Schadensrecht Haftungsrecht

KG Berlin
7.6.2010
12 U 161/09

1. Macht der Kläger unmittelbar nach dem Unfall am Unfallort eine unfallbedingte Verletzung nicht geltend und vergehen vom Unfalltag bis zur erstmaligen Inanspruchnahme ärztlicher Hilfe sechs Tage, besteht zwischen der ärztlichen Feststellung einer Verletzung des rechten Unterarms und dem Unfall kein naher zeitlicher Zusammenhang, der möglicherweise indiziell auf eine Unfallursächlichkeit hindeuten könnte.

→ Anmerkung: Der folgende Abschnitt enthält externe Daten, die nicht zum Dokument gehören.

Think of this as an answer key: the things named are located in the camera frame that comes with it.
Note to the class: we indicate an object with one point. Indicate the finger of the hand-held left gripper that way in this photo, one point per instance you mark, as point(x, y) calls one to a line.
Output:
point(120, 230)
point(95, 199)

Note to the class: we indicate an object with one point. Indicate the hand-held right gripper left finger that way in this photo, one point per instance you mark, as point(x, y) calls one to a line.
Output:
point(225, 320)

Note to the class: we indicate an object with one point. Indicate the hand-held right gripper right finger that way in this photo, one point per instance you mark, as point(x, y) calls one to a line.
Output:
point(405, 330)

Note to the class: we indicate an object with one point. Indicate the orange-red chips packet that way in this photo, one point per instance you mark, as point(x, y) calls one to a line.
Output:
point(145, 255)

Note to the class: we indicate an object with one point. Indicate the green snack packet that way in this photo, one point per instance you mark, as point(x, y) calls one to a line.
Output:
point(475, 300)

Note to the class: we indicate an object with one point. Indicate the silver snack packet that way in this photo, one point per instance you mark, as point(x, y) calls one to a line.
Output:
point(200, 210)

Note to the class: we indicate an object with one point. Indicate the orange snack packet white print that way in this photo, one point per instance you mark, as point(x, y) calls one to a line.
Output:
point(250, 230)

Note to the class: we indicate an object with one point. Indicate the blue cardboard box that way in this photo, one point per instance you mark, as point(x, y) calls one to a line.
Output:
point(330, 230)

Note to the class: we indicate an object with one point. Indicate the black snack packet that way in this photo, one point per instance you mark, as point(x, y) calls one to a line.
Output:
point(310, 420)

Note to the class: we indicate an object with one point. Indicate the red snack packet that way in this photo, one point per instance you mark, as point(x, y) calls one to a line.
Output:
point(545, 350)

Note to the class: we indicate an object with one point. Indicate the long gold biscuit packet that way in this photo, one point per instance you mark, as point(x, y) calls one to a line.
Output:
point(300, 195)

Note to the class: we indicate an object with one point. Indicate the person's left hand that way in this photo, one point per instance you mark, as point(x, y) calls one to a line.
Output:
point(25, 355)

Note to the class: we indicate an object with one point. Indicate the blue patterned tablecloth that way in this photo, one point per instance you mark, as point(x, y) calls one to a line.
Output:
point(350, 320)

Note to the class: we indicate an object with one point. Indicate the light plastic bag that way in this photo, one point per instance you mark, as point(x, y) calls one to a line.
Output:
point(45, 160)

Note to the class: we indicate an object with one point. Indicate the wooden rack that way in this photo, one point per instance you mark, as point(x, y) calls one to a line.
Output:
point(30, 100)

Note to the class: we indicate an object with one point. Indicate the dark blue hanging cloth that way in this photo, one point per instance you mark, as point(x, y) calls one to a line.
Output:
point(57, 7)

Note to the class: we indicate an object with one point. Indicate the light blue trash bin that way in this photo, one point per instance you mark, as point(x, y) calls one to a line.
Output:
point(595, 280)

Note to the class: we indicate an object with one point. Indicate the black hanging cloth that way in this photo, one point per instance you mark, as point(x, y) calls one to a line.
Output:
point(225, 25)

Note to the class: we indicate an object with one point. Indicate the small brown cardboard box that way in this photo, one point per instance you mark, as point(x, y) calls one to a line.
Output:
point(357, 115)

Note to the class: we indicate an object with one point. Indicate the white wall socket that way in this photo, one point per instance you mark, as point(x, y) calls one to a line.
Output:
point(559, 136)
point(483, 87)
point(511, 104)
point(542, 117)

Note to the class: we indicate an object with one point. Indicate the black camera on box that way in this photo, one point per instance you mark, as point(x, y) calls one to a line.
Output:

2. Hat sich der Kläger erstinstanzlich nicht innerhalb der ihm dafür gesetzten Frist zum Beweise seiner behaupteten Unterarmverletzung auf die Parteivernehmung des Beklagten berufen, sondern erst in der mündlichen Verhandlung, und hat das Landgericht den Beweisantritt nach § 296 Abs. 1 ZPO wegen Verzögerung zu Recht als verspätet zurückgewiesen, bleibt der Kläger damit auch im Berufungsverfahren ausgeschlossen (§ 531 Abs. 1 ZPO).